As I walked to the main entrance, I tried to give Kent hope. Before our call ended, I encouraged him not to give up. That many times in cold cases, some small and seemingly insignificant morsel was discovered and later proved key to solving the case.

Inside, I signed the guest register and walked to Room 114. Like Rosa on Sunday, Dorothy invited me in after one knock,

She stood, albeit slowly, when she saw me enter. She held out both arms. I crossed the intervening space, kissed her cheek, and gave her a big hug. She seemed in deep thought as she continued our embrace. Finally, she said, “see anybody you know?”

I had already spotted the many photos chronologically arranged beneath glass in an oversized picture frame hung on the wall behind Dorothy’s chair. “Oh boy, those trigger mixed emotions, bitter-sweet.”

After we untangled, she insisted I step around her Lazy Boy and inspect Kyle’s progressive growth, from first to tenth grade. Dorothy had chosen two photos per year: one from the school annual, and the other a random shot from many scenes, including several that Mom had taken during Kyle’s frequent visits to Harding Hillside. At the bottom right corner of the fourth row was one Dorothy had taken at the creek beside their house on King Street. It was a snapshot of Kent, Kyle, and me, each clothed only in a bathing suit. The sun reflected off the water behind us. It was almost as though we were standing in the bright shadow of the supernatural. I eased my way around Dorothy’s recliner and fixed my eyes inches from the glass. I couldn’t help but notice all three of us were wearing dog tags, those worrisome metal identification necklaces that practically became an additional appendage. It would have been a cardinal sin to remove them since you never knew when you’d die in a nuclear holocaust.

“Do you still have yours?” At first, I guessed Dorothy was asking about those god-awful pictures taken at the beginning of each school year. Before I could respond, she clarified her question. “Your dog tags?”

“This probably sounds strange, but I have them, along with every report card I ever received. They are in a lockbox Dad gave me when I was five years old.” I returned to the middle of the room and Dorothy motioned me to a couch. I couldn’t help but wonder if the dark green Army surplus container was still on a shelf in the garage or whether it had disappeared during the recent burglary.

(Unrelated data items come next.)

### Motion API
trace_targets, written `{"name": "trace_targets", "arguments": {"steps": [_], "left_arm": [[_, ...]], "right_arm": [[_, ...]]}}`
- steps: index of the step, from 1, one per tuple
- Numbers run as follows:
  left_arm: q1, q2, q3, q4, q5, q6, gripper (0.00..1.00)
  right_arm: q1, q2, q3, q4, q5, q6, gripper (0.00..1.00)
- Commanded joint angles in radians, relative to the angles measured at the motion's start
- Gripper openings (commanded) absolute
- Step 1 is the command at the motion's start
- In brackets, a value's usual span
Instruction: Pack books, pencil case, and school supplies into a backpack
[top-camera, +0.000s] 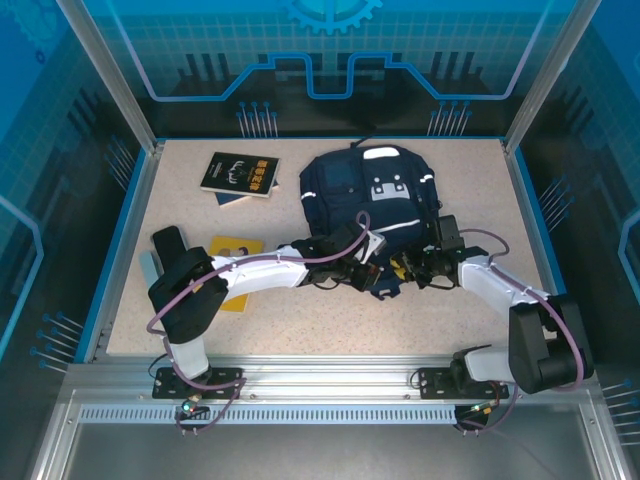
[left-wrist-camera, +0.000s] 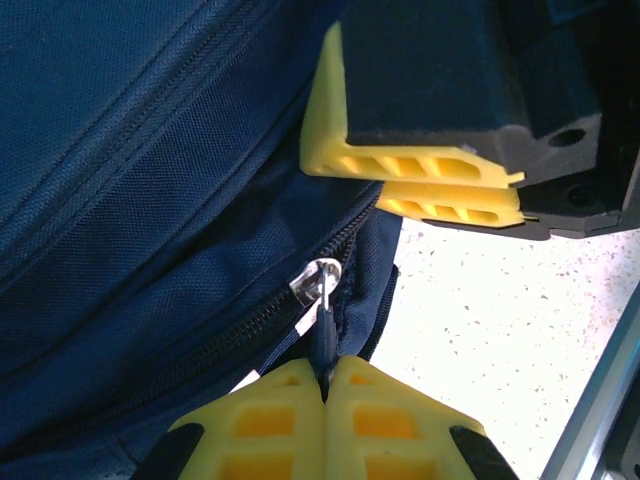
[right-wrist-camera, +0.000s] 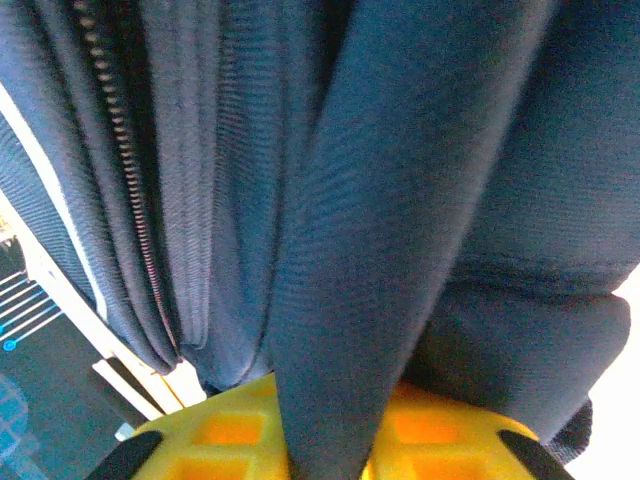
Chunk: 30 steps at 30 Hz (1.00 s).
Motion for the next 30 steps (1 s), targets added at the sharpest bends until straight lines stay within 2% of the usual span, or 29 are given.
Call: {"name": "trace_targets", "arguments": {"steps": [1, 6, 12, 21, 30], "left_arm": [[-0.005, -0.076, 0.010, -0.081, -0.057, 0.052, 0.00], [0.012, -0.156, -0.057, -0.236, -0.150, 0.178, 0.00], [0.090, -0.215, -0.121, -0.287, -0.193, 0.197, 0.00], [0.204, -0.159, -0.108, -0.270, -0.271, 0.172, 0.00], [0.253, -0.071, -0.032, -0.279, -0.385, 0.231, 0.00]], "right_arm": [[0.004, -0.011, 0.015, -0.034, 0.087, -0.046, 0.15], [-0.011, -0.065, -0.011, -0.063, 0.141, -0.095, 0.10], [-0.026, -0.097, -0.018, -0.110, 0.191, -0.133, 0.08], [-0.038, -0.154, -0.017, -0.172, 0.262, -0.161, 0.08], [-0.046, -0.200, -0.034, -0.175, 0.277, -0.180, 0.08]]}}
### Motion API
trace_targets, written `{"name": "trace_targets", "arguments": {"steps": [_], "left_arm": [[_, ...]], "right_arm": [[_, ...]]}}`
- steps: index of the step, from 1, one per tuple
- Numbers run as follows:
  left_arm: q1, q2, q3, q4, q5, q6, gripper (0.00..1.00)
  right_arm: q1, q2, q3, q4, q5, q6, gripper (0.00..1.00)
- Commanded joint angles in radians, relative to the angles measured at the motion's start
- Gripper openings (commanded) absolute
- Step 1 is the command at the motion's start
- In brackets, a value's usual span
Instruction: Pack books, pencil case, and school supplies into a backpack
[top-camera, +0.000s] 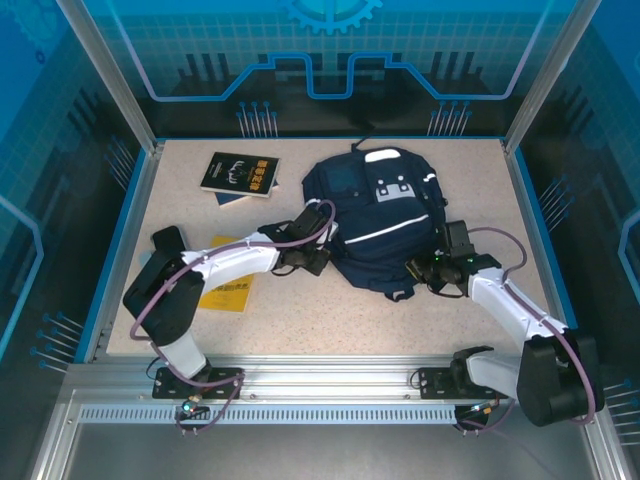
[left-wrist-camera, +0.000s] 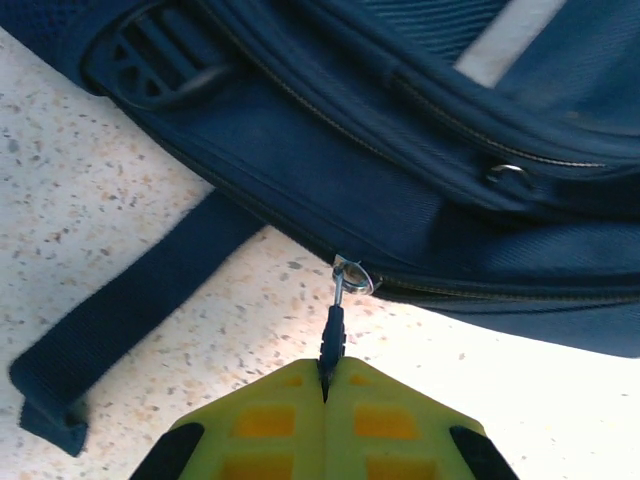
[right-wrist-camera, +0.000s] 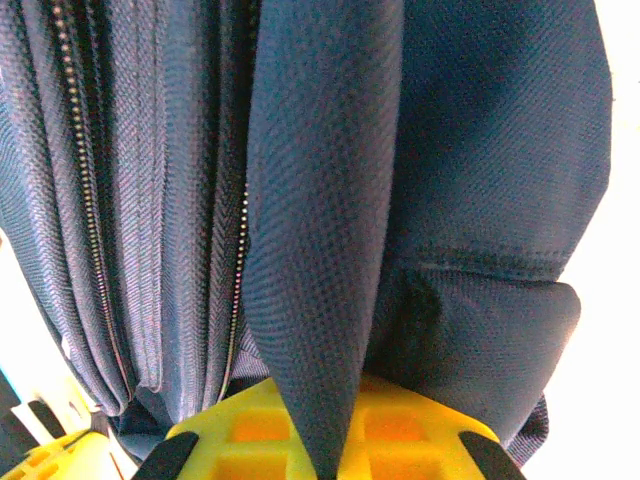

Dorothy eased into her Lazy Boy and gave me a long stare. Her white hair and the dark circles under her eyes revealed the half-century mental strain she’d endured since losing her youngest son. “What I would give to see my baby sitting beside you today.” She reached for a Kleenex from the nearby end table and daubed her face high on each cheekbone. “Every morning before I sit, I look at Kyle’s tenth grade class photo and then at the three of you beside the creek. It never fails. I always think about Kyle’s dog tag and how that will be the first way police will identify him. I hope and pray I’ll hold that little metal tag in my hand before I die.”

I felt the need to apologize once again for my failure to help my dearest friend. “Mom.” The word came so naturally. “Mom, I’m so sorry I wasn’t there for Kyle when he needed me.”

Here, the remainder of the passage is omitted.